Re: Best Badass Boast

Posted:
Thu Mar 14, 2013 11:52 pm
by AMimsyBorogove
Is this a wholesale syrup auction? Because I'm afraid you're in a sticky situation now, my friend.
Re: Best Badass Boast

Posted:
Fri Mar 15, 2013 12:06 am
by The Wild West Pyro
Your yo momma jokes were good.

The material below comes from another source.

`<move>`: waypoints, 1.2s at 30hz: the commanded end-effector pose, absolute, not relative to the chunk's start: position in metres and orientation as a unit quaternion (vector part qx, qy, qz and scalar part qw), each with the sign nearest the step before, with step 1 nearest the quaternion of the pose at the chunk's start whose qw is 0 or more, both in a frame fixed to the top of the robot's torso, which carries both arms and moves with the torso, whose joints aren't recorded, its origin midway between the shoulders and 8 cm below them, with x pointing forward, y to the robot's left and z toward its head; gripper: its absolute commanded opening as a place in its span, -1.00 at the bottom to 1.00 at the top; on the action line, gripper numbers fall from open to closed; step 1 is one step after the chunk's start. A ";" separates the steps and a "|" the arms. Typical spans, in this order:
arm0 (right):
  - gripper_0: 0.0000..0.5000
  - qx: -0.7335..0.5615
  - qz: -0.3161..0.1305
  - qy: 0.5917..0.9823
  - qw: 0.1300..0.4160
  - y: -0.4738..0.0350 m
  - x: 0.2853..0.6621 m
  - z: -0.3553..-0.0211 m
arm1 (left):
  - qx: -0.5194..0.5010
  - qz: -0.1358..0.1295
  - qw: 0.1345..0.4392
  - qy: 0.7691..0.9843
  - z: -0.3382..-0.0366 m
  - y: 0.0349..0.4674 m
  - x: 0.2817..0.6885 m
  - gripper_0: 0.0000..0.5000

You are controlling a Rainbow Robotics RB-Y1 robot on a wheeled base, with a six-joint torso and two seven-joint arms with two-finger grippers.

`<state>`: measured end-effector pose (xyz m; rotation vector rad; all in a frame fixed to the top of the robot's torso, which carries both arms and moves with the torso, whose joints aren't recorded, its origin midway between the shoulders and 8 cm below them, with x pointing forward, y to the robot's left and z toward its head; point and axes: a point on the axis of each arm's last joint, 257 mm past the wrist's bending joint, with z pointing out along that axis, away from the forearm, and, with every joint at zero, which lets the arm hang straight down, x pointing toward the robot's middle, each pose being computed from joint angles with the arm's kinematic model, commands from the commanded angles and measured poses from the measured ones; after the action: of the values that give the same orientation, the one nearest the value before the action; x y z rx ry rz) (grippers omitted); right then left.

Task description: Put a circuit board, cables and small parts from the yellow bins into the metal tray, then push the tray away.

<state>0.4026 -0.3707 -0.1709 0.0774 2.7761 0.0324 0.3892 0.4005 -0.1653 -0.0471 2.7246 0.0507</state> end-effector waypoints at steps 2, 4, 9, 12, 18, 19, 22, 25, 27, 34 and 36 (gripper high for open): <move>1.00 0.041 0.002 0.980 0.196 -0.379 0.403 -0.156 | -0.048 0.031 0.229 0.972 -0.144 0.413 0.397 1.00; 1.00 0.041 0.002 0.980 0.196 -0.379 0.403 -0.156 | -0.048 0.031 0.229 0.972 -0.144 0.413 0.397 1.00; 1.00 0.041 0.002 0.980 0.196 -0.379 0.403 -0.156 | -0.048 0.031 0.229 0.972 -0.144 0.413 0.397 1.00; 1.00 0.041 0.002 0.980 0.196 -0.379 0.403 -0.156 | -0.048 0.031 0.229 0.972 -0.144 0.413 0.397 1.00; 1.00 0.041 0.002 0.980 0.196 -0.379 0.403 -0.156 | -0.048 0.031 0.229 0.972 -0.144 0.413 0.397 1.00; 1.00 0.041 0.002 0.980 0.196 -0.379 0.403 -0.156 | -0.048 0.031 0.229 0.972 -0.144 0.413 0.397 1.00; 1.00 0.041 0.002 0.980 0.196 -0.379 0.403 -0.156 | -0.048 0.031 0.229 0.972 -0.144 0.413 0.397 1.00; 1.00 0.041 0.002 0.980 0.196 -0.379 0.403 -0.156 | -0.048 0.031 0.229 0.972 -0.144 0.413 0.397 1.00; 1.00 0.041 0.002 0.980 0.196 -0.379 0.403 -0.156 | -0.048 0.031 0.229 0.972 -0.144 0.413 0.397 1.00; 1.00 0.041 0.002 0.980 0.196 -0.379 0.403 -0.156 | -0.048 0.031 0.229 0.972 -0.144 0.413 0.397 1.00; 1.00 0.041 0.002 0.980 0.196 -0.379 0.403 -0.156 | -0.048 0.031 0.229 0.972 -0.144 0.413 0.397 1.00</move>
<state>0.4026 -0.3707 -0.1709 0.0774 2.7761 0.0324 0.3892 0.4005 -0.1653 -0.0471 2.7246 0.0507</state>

But now, it's your turn to say goodbye to yo mom.
Re: Best Badass Boast

Posted:
Fri Mar 15, 2013 12:08 am
by Guyshane
Please, I defeated you ten minutes ago.
Re: Best Badass Boast

Posted:
Fri Mar 15, 2013 12:21 am
by The Wild West Pyro
I AM GOING TO SHOVE MY FLAMING LASSO UP YOUR POOP SHOOT AND PULL IT OUT, WITH YOUR ROASTED GUTS!
Re: Best Badass Boast

Posted:
Fri Mar 15, 2013 12:42 am
by The Wild West Pyro
YOU DARE BULLY ME? I AM GOING TO GIVE YOU ALL MY ANGER AGAINST YOU!!!
( Then, TWWP all the Nazis, including Hitler, except the good ones, like Rommel and the guys who plotted to kill Hitler.)
YOU CALL YOURSELF THE MASTER RACE? LET'S SEE HOW YOU LIKE TAKING A SHOWER-IN HELL!
( Disarms all of them, burns their weapons, then ties them all up with flaming lasso and herds them into their own gas chamber, then locks the door and proceeds to make them feel the pain of all the Jews, dumps the gas in, and sets the place on fire.)